Commonwealth v. Ginglardi

758 A.2d 193, 2000 Pa. Super. 222, 2000 Pa. Super. LEXIS 2004
CourtSuperior Court of Pennsylvania
DecidedAugust 4, 2000
StatusPublished
Cited by12 cases

This text of 758 A.2d 193 (Commonwealth v. Ginglardi) is published on Counsel Stack Legal Research, covering Superior Court of Pennsylvania primary law. Counsel Stack provides free access to over 12 million legal documents including statutes, case law, regulations, and constitutions.

Bluebook
Commonwealth v. Ginglardi, 758 A.2d 193, 2000 Pa. Super. 222, 2000 Pa. Super. LEXIS 2004 (Pa. Ct. App. 2000).

Opinions

HUDOCK, J.:

¶ 1 This is an appeal from the order denying Appellant’s first petition for relief under the Post Conviction Relief Act (PCRA), 42 Pa.C.S.A. sections 9541-46. We affirm.

¶2 On August 17, 1994, a jury found Appellant guilty of possession of a controlled substance with intent to deliver and possession of a controlled substance.1 He was sentenced to pay a $25,000.00 fine and to serve a term of incarceration of four to eight years on the former conviction and was given a suspended sentence on the latter. He filed a timely notice of appeal, and a divided panel of this Court affirmed the judgment of sentence. Commonwealth v. Ginglardi, 451 Pa.Super. 622, 679 A.2d 252 (1996) (unpublished memorandum). The Supreme Court of Pennsylvania denied his petition for allowance of appeal on October 24, 1996. Commonwealth v. Ginglardi, 546 Pa. 663, 685 A.2d 543 (1996). Appellant did not seek review in the Supreme Court of the United States.

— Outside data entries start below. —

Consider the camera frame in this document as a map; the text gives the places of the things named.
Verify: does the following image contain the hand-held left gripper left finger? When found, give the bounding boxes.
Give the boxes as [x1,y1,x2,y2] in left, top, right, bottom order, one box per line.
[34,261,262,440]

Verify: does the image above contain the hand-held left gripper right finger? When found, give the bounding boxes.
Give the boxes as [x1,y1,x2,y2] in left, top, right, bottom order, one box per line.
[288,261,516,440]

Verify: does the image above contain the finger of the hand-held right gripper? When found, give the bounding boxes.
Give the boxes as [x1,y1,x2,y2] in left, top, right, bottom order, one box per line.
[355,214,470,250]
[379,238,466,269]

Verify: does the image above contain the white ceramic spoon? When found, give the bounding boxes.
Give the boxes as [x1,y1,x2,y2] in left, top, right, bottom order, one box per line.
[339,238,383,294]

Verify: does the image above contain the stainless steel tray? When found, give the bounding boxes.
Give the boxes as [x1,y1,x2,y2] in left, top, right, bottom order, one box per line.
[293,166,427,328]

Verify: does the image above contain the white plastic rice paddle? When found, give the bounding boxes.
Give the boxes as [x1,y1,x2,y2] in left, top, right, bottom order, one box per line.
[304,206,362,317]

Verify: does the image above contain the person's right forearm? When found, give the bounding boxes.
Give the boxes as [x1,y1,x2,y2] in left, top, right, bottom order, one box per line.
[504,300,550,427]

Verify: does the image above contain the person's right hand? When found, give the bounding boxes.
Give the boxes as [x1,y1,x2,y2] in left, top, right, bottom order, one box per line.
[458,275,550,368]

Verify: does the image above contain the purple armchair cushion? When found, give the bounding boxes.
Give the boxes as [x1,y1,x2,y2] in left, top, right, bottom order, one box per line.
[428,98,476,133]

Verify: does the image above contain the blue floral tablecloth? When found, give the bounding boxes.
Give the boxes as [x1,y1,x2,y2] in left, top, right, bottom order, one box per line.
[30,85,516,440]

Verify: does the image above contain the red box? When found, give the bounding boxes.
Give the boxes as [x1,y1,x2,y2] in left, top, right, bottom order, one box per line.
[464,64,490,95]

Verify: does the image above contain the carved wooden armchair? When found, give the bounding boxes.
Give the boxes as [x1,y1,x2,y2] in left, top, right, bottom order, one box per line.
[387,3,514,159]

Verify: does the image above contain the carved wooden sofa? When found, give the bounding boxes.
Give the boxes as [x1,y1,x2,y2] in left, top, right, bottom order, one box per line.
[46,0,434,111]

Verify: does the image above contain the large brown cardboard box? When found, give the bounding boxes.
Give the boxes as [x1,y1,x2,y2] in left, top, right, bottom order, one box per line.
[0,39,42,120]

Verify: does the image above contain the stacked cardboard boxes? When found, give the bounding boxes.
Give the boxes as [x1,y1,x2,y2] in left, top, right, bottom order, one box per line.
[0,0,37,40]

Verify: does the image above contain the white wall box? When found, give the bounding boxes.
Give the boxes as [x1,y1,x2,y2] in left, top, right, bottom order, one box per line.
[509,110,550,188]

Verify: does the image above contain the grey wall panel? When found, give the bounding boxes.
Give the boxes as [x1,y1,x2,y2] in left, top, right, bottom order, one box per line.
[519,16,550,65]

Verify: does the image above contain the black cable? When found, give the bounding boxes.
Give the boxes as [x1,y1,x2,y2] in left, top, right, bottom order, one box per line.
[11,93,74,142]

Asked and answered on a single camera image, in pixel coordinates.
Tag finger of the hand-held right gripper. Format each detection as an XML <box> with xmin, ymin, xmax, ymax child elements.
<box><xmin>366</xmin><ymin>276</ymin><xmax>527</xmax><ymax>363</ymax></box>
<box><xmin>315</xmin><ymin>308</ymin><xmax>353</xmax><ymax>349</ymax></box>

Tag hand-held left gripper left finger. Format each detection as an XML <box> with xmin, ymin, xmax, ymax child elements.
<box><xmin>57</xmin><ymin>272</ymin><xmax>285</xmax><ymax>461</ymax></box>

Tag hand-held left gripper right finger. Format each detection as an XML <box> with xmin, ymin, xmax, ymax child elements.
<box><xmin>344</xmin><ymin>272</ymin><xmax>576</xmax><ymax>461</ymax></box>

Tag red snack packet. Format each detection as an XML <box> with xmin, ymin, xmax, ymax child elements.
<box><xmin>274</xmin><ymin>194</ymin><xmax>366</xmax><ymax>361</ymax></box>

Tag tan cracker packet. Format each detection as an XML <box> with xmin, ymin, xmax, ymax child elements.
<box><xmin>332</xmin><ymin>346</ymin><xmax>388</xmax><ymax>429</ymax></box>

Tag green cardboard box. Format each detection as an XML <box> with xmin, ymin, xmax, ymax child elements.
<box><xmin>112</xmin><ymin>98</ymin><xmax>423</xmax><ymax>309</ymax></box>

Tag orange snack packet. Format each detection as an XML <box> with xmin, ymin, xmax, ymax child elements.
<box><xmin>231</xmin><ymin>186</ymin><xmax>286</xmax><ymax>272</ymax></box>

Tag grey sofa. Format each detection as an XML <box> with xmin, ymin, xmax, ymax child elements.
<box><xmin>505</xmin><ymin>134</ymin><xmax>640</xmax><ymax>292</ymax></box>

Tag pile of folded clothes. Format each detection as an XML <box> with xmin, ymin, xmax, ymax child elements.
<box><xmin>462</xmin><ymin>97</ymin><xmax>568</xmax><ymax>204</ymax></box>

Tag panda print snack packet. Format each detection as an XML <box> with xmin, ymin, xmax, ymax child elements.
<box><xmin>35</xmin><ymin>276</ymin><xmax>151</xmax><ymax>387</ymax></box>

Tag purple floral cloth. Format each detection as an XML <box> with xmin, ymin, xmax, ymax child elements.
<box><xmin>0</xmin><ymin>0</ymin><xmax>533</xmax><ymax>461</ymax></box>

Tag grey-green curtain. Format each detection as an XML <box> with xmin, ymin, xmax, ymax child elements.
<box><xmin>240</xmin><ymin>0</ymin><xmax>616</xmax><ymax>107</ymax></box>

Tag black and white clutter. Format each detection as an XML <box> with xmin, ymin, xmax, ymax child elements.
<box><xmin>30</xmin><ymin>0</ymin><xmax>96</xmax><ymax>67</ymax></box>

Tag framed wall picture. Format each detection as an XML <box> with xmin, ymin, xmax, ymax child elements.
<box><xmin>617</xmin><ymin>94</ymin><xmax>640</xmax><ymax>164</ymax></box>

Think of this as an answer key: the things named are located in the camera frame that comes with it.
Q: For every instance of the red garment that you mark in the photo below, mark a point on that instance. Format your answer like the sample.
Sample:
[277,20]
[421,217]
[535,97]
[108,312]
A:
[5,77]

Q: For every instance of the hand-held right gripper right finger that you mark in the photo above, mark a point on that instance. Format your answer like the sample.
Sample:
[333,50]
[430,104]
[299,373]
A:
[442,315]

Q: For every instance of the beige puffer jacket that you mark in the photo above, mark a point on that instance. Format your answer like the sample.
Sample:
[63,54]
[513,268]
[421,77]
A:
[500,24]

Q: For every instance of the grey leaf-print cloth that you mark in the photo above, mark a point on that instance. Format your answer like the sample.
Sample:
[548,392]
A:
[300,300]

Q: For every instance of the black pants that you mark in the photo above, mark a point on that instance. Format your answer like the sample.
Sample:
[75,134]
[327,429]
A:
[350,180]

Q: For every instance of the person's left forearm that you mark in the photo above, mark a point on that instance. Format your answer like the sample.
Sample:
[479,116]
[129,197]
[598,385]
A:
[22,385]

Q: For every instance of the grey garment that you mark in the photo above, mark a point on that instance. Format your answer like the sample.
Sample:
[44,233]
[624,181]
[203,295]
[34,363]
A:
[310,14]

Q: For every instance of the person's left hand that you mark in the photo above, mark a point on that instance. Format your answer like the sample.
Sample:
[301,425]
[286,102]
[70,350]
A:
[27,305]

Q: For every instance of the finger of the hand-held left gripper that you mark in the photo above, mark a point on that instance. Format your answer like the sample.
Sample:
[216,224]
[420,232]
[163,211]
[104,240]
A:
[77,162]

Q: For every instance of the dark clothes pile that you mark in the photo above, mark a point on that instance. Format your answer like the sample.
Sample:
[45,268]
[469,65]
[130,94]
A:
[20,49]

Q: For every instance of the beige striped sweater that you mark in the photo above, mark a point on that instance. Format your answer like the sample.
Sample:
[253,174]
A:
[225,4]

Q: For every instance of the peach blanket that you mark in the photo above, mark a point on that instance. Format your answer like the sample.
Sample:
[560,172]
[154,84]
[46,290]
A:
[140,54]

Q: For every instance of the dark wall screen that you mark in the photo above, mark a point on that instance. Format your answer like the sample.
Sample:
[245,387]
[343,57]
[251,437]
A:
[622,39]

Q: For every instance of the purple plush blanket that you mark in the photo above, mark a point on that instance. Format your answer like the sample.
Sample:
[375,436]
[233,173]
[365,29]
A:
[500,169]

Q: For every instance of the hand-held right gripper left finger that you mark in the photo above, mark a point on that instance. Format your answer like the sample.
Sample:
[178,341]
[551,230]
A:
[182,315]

¶ 3 Appellant raised three issues in his direct appeal to this Court. One was a claim that the trial court improperly denied his motion for dismissal under Rule 1100 of the Pennsylvania Rules of Criminal Procedure.2 The Honorable Peter Paul [195]*195Olszewski filed a memorandum in which he found two of Appellant’s claims, including his Rule 1100 claim, to have been waived because Appellant’s appellate counsel, Albert C. Gaudio, Esquire, failed to include them in the “statement of questions involved” portion of his appellate brief as required by Rule 2116 of the Pennsylvania Rules of Appellate Procedure. The Honorable Zoran Popovich concurred in the result. The Honorable Joseph Del Sole filed a concurring and dissenting memorandum in which he contended that the two claims not included in the statement of questions involved should have been considered because the Commonwealth had not objected to this defect in Appellant’s brief and the issues were clearly set forth in the argument section of the brief. He addressed the Rule 1100 claim and concluded that Appellant was not brought to trial within 365 days of the filing of the criminal complaint. He also concluded that the Commonwealth had not carried its burden of demonstrating that it had exercised due diligence and that the circumstances occasioning the postponement were beyond the control of the Commonwealth.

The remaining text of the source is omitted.